··· AVAILABLE DATA ···

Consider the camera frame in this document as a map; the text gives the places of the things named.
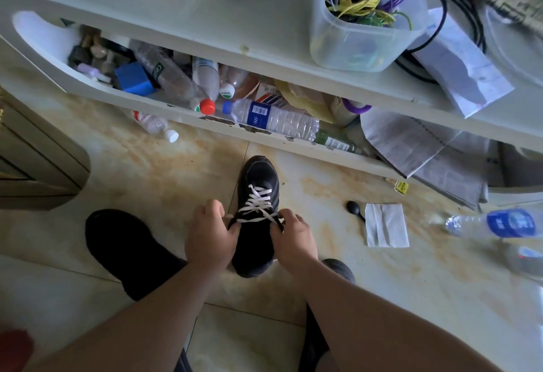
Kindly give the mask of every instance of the leg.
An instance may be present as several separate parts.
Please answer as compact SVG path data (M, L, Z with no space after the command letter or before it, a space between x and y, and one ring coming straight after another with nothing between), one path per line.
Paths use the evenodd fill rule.
M147 225L127 212L93 212L85 223L85 238L92 256L121 281L126 294L136 301L187 265L160 245ZM191 372L185 349L174 372Z
M337 259L324 259L326 266L338 275L355 283L355 276L349 267ZM320 331L319 324L309 305L307 306L306 337L303 343L298 372L336 372L339 371L333 359L328 343Z

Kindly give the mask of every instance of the yellow label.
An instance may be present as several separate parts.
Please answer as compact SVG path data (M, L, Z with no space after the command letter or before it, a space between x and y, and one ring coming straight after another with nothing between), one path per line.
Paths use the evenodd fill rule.
M403 182L401 180L396 182L396 185L394 185L394 190L398 193L401 193L402 195L405 195L407 193L407 190L409 189L409 183Z

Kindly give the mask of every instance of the label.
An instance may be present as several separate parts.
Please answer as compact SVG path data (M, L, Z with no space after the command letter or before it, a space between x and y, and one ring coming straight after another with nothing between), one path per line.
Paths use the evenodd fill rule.
M235 93L236 89L229 83L225 83L219 90L219 94L225 99L232 99Z
M397 181L396 185L394 185L394 190L398 193L401 193L402 195L405 195L408 189L409 183L403 182L402 180Z
M486 223L500 238L528 238L536 234L534 219L524 209L491 212Z
M537 252L536 250L527 248L526 246L521 246L519 248L519 257L520 258L543 258L543 254Z
M159 76L164 70L164 65L162 65L160 62L156 64L155 68L153 69L153 72L151 72L151 76L155 81L159 81Z
M324 145L328 146L329 148L344 150L346 152L351 148L351 145L349 145L348 143L338 141L333 137L328 137L326 139L326 142L324 142Z
M270 105L264 103L251 102L247 124L255 128L265 129L268 126L270 114Z
M204 59L204 58L192 58L192 70L195 71L200 66L209 66L215 69L217 72L219 72L219 65L217 62L214 62L213 60Z
M151 115L146 114L145 112L138 112L137 110L133 110L132 111L132 116L138 122L145 122L145 120Z

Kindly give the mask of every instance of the blue sponge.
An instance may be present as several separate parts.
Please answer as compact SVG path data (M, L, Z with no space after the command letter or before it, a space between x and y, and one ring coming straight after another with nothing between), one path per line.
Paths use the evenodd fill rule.
M115 69L119 88L130 94L147 96L155 91L147 77L145 69L139 62L123 65Z

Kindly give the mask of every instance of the water bottle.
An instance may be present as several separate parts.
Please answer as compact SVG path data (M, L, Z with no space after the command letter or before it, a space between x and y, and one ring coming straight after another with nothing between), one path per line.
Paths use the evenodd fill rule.
M249 99L225 101L223 114L230 115L239 123L310 142L315 140L319 131L319 120L314 117Z
M219 93L225 99L232 99L249 76L246 70L226 65L221 67L220 74L221 90Z
M150 135L162 135L169 142L175 142L179 133L173 129L168 129L168 121L158 116L139 112L137 110L119 108L125 115L132 118L138 125L145 129Z
M204 115L215 113L215 103L158 46L132 39L130 47L136 59L160 84L172 104L188 106Z
M530 238L543 236L543 212L518 208L477 216L453 216L445 226L451 235L467 239Z
M219 78L219 65L209 59L192 57L192 80L207 94L212 101L219 96L221 80Z

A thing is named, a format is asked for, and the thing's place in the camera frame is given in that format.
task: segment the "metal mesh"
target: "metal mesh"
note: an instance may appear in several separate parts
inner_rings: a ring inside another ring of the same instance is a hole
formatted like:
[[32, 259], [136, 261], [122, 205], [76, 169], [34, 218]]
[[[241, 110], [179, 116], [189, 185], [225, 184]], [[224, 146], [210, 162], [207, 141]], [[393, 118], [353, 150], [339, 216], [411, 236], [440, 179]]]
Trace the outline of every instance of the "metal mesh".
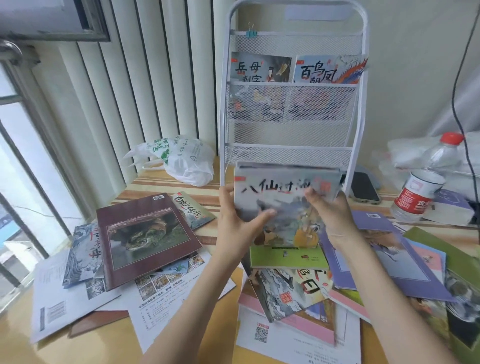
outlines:
[[226, 140], [281, 146], [345, 146], [357, 88], [227, 86]]
[[351, 154], [350, 149], [283, 149], [253, 146], [226, 146], [225, 152], [226, 164], [235, 164], [238, 160], [253, 160], [264, 163], [336, 167], [343, 170], [347, 170]]
[[361, 54], [362, 35], [288, 35], [282, 33], [247, 38], [245, 35], [230, 36], [230, 51], [273, 54], [292, 57], [306, 54]]

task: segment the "red bottle cap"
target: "red bottle cap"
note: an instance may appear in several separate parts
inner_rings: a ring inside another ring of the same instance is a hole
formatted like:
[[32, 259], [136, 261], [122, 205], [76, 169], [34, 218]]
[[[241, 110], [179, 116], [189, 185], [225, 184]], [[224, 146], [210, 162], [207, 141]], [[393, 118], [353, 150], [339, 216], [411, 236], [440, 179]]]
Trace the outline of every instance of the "red bottle cap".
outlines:
[[440, 142], [457, 146], [463, 142], [463, 135], [460, 133], [447, 132], [442, 135]]

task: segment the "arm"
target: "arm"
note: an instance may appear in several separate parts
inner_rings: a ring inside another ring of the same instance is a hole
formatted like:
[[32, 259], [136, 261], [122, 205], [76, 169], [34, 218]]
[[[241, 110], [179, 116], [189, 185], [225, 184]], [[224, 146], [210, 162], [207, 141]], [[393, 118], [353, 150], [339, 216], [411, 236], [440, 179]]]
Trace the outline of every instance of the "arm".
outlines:
[[216, 249], [180, 309], [148, 348], [141, 364], [196, 362], [200, 343], [215, 304], [228, 279], [274, 210], [246, 223], [238, 217], [230, 192], [220, 187]]
[[357, 229], [345, 194], [328, 203], [312, 189], [307, 200], [324, 220], [328, 238], [348, 262], [390, 364], [458, 364], [394, 284]]

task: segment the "binder clip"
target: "binder clip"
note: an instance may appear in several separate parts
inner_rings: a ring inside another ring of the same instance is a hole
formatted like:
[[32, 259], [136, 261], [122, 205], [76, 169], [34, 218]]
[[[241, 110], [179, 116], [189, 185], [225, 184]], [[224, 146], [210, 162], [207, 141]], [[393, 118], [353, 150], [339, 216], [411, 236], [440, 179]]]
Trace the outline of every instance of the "binder clip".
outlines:
[[257, 36], [257, 31], [253, 30], [254, 25], [255, 24], [250, 25], [250, 22], [248, 22], [248, 30], [245, 33], [245, 35], [247, 36], [248, 39], [255, 38]]

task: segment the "hand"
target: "hand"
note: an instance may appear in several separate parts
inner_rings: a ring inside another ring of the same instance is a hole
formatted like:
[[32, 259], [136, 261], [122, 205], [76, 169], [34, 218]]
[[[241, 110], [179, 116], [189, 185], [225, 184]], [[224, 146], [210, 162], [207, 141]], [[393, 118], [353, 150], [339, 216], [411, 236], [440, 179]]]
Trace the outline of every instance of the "hand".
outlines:
[[220, 187], [220, 216], [218, 217], [218, 236], [214, 256], [219, 256], [229, 264], [237, 265], [247, 252], [253, 240], [262, 232], [264, 225], [276, 215], [268, 209], [250, 222], [239, 218], [230, 192], [233, 185]]
[[311, 187], [305, 190], [305, 197], [324, 221], [328, 239], [335, 249], [343, 250], [350, 242], [358, 240], [360, 231], [353, 221], [347, 197], [342, 191], [333, 202], [325, 201]]

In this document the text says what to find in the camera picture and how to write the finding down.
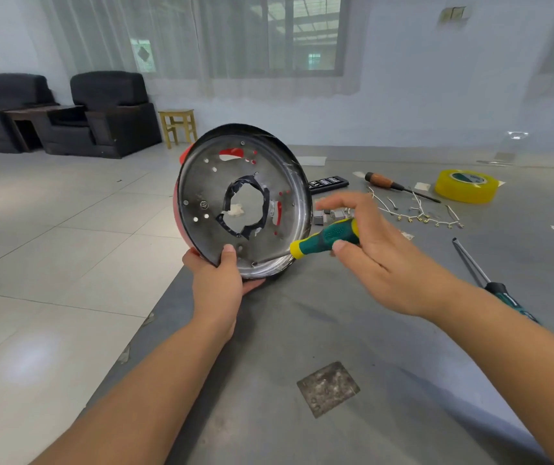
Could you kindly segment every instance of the black sofa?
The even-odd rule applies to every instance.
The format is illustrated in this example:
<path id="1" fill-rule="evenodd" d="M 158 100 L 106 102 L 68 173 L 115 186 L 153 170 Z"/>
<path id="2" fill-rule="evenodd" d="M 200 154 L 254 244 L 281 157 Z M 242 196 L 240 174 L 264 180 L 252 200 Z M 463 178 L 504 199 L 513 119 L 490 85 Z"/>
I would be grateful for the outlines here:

···

▸ ASSIGNED TASK
The answer must consist solely of the lines from the line containing "In this document the" to the end of the data, reproduced exactly, with every picture left out.

▸ OUTPUT FOR THIS TASK
In this document the text says what to find in the camera picture and how to write the finding down.
Could you kindly segment every instance of the black sofa?
The even-odd rule applies to every instance.
The format is illustrated in this example:
<path id="1" fill-rule="evenodd" d="M 158 100 L 106 102 L 68 173 L 115 186 L 153 170 Z"/>
<path id="2" fill-rule="evenodd" d="M 200 154 L 254 244 L 281 157 Z M 242 196 L 240 174 L 264 180 L 252 200 Z M 463 178 L 504 199 L 513 119 L 490 85 Z"/>
I would be grateful for the outlines here:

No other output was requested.